_What to produce_. What is needed is a word-for-word transcript of the listing, free of pictures.

_Given material_.
__________________________________________________

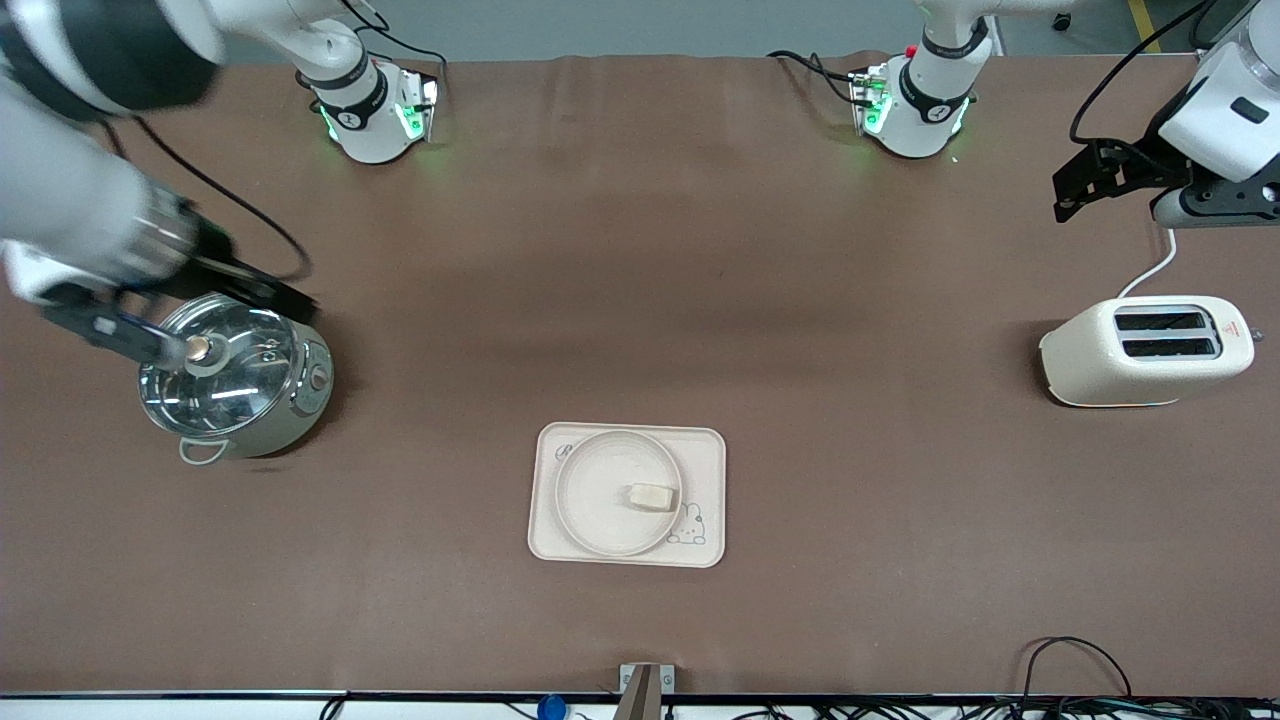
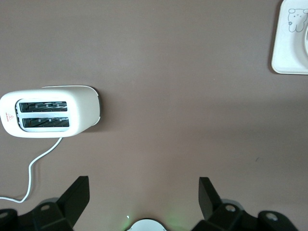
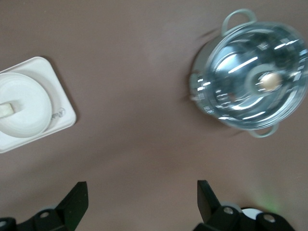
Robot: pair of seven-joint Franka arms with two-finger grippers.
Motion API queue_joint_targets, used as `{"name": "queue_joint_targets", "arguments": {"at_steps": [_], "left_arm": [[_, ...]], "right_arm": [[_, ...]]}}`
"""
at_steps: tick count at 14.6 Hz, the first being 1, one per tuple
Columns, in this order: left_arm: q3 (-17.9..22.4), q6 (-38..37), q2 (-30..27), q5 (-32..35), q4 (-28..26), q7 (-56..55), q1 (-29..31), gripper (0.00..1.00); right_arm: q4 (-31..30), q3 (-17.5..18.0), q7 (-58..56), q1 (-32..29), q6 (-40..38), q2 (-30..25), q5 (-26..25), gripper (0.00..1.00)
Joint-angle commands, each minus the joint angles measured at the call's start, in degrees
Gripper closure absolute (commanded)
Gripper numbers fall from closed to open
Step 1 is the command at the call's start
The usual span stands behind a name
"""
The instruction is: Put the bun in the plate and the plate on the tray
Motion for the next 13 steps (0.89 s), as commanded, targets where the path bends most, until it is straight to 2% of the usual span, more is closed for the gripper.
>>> {"name": "queue_joint_targets", "arguments": {"at_steps": [1,3,5,13], "left_arm": [[-0.3,-1.0,-0.8,-0.3,0.3,1.0,0.2,0.0],[-0.3,-0.9,-0.7,-0.4,0.6,1.1,0.1,0.0],[-0.3,-0.9,-0.3,-0.2,1.9,1.1,0.2,0.0],[-0.3,-1.3,0.2,0.2,3.0,1.0,0.1,0.0]], "right_arm": [[-6.1,1.2,-10.6,-6.5,-0.6,-7.0,-3.6,0.0],[-6.1,1.2,-16.8,-9.2,-1.4,-10.1,-6.6,0.0],[-5.8,1.2,-23.7,-11.8,-1.3,-11.7,-7.0,0.0],[-5.7,1.7,-27.5,-11.9,-0.1,-11.0,-7.7,0.0]]}}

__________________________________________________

_Result_.
Robot: pair of seven-joint Franka arms with two-finger grippers.
Motion API queue_joint_targets, used as `{"name": "queue_joint_targets", "arguments": {"at_steps": [_], "left_arm": [[_, ...]], "right_arm": [[_, ...]]}}`
"""
at_steps: tick count at 14.6 Hz, the first being 1, one per tuple
Columns, in this order: left_arm: q3 (-17.9..22.4), q6 (-38..37), q2 (-30..27), q5 (-32..35), q4 (-28..26), q7 (-56..55), q1 (-29..31), gripper (0.00..1.00); right_arm: q4 (-31..30), q3 (-17.5..18.0), q7 (-58..56), q1 (-32..29), q6 (-40..38), q2 (-30..25), q5 (-26..25), gripper (0.00..1.00)
Joint-angle commands, each minus the joint angles measured at the call's start, in degrees
Gripper closure absolute (commanded)
Gripper numbers fall from closed to open
Step 1 is the command at the call's start
The usual span stands behind a name
"""
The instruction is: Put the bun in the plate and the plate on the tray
Motion for the next 13 steps (0.89 s), as commanded, targets where the path bends most, until it is straight to 2% of the usual span, more is closed for the gripper.
>>> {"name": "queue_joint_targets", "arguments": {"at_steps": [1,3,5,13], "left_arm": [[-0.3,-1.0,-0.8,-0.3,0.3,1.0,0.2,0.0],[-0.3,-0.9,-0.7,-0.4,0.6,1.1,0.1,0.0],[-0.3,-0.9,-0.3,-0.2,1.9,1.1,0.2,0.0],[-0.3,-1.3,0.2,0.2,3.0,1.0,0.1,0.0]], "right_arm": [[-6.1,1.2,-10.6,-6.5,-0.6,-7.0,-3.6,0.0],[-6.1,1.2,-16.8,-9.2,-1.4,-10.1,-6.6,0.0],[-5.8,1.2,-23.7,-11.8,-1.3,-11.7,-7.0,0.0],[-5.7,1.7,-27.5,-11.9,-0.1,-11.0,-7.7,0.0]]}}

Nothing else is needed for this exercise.